• Your task: Write out exactly the first lines of the listing, ending on the line that contains "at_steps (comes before".

• Dataset entries:

━━━━━━

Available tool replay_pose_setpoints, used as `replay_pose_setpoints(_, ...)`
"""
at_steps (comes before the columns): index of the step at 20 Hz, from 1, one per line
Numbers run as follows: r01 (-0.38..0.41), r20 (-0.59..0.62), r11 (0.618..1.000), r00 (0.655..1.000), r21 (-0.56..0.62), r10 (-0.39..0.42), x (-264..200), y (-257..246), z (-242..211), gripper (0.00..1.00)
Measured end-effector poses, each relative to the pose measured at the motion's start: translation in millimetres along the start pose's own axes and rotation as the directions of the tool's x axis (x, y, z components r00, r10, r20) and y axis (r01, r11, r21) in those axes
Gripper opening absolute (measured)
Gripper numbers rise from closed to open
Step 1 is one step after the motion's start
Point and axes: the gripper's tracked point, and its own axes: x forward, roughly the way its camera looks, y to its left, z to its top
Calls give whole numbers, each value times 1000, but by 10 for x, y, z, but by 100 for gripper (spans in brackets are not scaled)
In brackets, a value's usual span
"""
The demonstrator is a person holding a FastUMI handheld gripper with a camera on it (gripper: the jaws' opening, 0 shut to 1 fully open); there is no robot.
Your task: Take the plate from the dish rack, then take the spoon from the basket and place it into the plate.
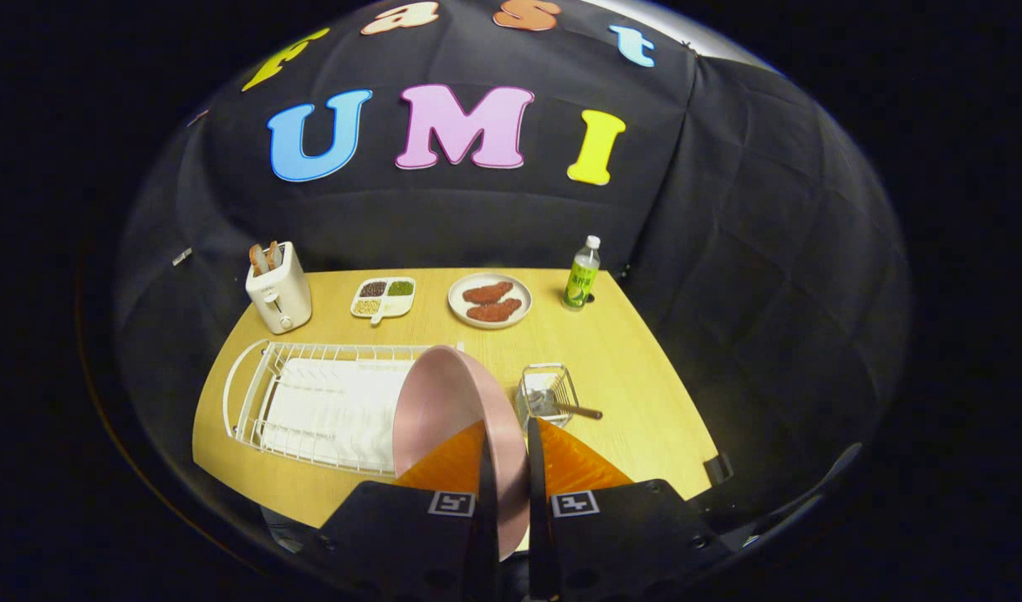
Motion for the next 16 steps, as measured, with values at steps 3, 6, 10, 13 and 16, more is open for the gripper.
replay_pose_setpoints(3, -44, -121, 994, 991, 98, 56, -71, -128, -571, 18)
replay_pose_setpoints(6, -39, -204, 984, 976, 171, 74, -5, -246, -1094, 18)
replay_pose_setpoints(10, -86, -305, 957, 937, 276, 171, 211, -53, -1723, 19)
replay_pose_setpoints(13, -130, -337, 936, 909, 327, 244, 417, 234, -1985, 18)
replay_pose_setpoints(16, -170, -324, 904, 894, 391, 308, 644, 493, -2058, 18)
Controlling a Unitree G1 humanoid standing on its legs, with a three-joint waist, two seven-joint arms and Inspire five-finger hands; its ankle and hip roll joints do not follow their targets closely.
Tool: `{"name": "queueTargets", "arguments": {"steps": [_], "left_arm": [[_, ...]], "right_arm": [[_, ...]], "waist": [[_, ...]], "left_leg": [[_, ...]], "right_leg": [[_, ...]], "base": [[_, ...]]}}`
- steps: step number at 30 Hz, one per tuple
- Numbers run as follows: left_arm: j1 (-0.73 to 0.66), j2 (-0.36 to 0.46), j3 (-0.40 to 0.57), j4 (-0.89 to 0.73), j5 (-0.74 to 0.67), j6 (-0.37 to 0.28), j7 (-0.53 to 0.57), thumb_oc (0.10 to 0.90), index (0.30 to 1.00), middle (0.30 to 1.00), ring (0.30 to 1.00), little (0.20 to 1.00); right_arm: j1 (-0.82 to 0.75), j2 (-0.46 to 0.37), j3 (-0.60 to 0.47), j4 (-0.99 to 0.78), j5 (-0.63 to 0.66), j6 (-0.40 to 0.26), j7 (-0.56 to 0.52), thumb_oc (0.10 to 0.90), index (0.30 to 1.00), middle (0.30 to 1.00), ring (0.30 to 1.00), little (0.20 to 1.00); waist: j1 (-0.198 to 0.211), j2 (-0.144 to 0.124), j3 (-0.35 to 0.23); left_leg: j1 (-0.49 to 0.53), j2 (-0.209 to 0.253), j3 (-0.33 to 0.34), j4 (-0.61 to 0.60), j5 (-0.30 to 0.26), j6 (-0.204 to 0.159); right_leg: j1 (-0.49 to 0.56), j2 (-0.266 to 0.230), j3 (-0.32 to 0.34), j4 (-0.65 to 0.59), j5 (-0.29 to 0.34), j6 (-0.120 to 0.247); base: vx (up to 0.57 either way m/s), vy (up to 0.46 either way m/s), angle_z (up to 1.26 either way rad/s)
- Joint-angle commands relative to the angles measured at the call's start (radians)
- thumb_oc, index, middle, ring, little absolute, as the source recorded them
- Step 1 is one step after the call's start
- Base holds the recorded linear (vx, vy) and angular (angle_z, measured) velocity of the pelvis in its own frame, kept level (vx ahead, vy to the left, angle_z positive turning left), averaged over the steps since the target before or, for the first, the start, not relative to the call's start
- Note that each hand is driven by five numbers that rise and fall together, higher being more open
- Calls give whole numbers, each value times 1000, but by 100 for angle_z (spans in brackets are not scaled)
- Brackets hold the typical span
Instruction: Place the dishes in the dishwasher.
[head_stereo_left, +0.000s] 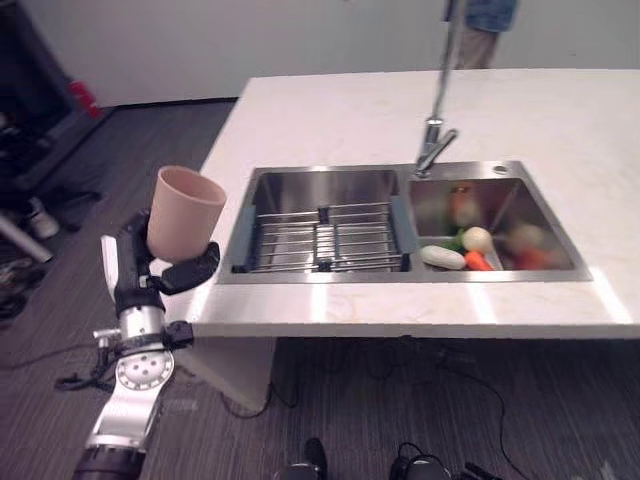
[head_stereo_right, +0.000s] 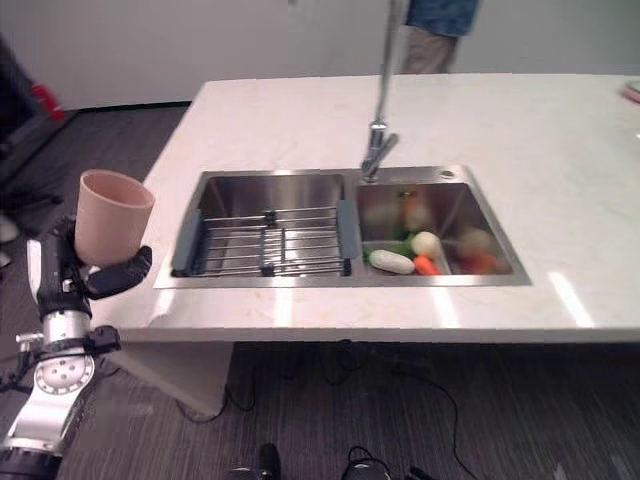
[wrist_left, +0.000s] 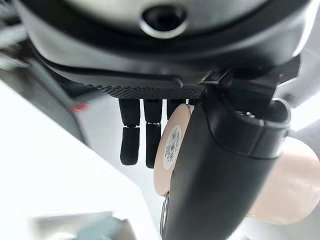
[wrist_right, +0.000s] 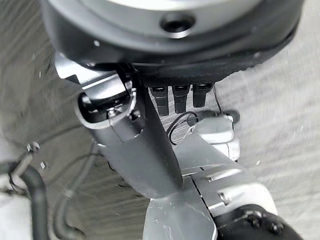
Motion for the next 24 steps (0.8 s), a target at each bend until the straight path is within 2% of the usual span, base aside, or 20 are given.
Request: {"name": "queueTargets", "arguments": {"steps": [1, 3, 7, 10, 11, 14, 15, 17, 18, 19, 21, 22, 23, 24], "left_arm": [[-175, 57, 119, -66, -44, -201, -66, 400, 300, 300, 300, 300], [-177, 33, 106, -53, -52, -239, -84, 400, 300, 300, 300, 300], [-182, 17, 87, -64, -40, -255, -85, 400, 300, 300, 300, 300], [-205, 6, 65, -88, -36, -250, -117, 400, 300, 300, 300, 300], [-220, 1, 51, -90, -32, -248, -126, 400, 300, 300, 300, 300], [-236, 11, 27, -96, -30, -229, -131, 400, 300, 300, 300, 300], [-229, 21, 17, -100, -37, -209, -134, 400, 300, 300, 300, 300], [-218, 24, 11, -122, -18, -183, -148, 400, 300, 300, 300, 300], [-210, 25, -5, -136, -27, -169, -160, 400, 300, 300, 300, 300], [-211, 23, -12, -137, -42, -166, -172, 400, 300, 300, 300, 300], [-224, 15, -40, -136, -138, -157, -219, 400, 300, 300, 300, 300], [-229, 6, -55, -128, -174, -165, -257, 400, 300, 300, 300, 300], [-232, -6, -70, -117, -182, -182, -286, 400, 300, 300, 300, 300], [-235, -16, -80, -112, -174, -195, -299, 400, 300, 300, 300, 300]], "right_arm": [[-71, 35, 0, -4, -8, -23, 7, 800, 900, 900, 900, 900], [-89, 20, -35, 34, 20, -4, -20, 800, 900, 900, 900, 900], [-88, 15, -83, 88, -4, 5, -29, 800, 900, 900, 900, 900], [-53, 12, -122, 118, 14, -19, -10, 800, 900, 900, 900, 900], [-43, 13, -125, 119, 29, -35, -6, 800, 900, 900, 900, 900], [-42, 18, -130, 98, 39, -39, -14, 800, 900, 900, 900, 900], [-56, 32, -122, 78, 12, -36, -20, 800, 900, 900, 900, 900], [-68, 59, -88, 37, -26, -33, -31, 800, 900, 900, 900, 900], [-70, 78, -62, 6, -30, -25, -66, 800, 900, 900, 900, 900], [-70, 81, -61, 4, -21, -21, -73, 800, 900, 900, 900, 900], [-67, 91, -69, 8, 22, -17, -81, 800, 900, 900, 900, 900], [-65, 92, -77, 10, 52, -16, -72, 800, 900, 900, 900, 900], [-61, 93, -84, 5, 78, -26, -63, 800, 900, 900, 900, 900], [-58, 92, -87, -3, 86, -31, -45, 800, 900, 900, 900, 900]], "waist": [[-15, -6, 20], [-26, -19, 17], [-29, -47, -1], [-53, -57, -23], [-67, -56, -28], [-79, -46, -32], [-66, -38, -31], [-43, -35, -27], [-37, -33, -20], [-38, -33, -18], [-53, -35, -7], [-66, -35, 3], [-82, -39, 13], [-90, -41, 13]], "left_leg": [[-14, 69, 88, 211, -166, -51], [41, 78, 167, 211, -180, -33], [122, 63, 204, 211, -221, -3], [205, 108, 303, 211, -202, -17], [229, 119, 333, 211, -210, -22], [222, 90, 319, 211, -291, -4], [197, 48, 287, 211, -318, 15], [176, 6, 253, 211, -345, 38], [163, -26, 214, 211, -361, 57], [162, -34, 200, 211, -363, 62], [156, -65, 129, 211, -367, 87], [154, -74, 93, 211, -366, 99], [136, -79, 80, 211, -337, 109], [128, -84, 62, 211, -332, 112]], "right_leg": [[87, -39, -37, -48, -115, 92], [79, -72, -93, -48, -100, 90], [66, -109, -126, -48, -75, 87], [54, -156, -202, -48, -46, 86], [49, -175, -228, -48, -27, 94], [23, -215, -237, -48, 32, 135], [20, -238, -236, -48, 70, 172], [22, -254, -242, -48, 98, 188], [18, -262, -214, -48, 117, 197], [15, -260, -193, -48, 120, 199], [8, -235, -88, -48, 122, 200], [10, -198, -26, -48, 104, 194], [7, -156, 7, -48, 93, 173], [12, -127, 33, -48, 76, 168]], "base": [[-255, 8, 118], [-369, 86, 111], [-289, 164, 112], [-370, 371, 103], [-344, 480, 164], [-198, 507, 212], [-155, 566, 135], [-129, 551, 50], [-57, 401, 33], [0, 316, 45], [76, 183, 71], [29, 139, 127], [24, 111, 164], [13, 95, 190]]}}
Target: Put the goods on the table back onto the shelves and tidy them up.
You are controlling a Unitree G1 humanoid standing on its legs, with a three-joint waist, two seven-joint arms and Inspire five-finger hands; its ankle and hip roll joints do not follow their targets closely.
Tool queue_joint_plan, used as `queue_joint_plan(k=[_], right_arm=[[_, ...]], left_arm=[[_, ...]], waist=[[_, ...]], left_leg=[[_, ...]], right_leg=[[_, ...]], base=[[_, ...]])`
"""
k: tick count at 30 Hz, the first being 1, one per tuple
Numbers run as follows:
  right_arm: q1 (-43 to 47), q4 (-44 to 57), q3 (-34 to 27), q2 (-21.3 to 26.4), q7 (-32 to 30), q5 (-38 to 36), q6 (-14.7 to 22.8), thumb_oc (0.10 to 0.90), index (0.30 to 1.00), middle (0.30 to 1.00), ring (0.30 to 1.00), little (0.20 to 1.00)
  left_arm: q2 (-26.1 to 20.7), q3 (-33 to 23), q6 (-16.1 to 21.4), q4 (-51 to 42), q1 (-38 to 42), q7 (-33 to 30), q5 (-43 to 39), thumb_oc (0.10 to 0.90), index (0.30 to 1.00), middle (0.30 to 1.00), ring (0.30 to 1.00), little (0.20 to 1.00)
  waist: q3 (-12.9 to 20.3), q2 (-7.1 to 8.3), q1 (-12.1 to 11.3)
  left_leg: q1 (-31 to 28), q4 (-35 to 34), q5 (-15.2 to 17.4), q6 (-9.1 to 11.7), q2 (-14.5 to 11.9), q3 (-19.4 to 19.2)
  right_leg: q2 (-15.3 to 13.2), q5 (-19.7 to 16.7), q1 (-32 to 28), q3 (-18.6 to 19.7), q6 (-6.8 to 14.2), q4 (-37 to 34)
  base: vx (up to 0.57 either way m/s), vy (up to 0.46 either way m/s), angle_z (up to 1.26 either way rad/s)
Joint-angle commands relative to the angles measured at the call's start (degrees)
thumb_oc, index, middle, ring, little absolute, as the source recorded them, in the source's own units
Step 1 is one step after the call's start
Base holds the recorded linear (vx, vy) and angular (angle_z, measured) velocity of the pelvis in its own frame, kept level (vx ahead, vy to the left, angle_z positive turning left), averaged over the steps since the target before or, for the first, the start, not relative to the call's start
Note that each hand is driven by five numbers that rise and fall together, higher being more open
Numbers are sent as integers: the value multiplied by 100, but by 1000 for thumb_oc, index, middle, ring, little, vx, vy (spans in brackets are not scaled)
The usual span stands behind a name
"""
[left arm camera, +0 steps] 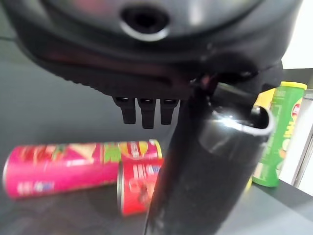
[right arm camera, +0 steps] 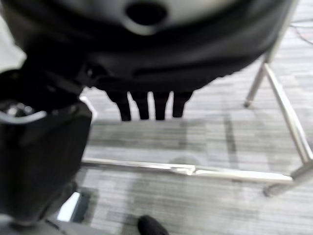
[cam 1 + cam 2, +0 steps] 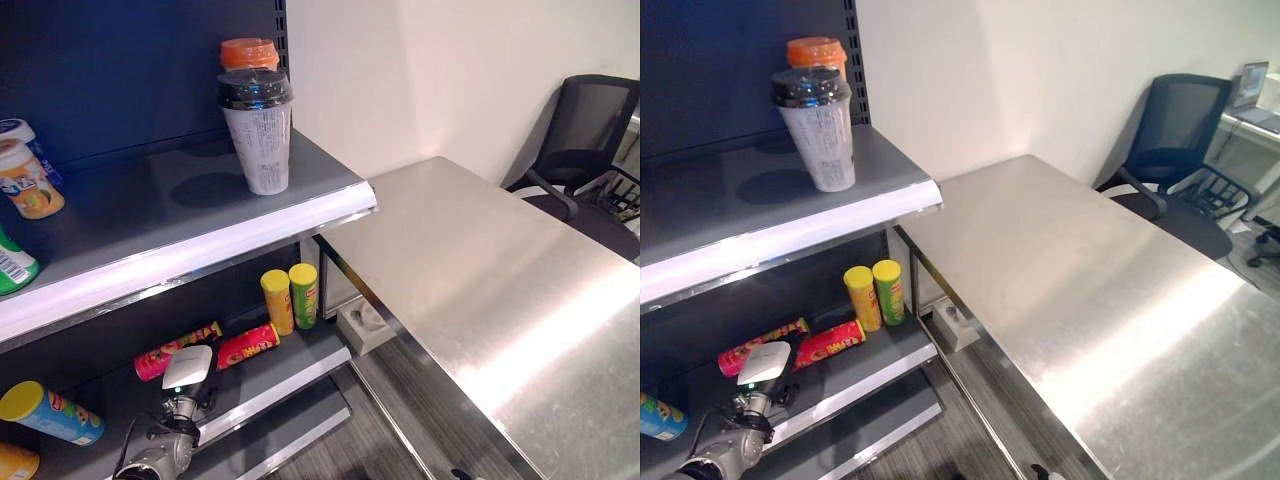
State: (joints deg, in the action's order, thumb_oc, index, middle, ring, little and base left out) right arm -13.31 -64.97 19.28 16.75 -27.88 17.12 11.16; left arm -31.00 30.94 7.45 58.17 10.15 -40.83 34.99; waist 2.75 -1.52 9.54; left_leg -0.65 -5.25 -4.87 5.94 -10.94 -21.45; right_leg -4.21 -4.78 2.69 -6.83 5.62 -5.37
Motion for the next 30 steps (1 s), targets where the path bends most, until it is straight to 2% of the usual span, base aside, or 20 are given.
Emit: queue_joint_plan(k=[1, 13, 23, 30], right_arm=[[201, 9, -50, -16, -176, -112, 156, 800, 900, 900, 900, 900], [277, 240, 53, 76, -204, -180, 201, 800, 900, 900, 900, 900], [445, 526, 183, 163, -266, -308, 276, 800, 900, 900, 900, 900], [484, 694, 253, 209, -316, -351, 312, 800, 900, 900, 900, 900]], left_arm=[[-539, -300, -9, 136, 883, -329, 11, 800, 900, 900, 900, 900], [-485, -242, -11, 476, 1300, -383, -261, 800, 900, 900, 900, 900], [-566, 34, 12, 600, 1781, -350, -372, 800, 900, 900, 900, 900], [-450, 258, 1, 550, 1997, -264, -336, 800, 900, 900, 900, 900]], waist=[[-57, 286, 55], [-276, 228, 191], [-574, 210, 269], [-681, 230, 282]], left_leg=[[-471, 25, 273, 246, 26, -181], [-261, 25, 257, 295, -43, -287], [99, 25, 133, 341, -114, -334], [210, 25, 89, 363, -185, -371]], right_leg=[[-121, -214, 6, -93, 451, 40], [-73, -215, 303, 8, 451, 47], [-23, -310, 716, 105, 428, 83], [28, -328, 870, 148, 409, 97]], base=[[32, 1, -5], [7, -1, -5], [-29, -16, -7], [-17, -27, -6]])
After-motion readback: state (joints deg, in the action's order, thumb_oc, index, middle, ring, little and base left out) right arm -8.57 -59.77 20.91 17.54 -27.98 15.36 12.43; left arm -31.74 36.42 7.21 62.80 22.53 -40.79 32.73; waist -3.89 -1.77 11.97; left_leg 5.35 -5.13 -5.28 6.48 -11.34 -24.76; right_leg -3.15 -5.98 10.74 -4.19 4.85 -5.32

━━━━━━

• Reply:
Available tool replay_pose_setpoints, used as `replay_pose_setpoints(_, ...)`
"""
at_steps (comes before the columns): index of the step at 20 Hz, from 1, one per line

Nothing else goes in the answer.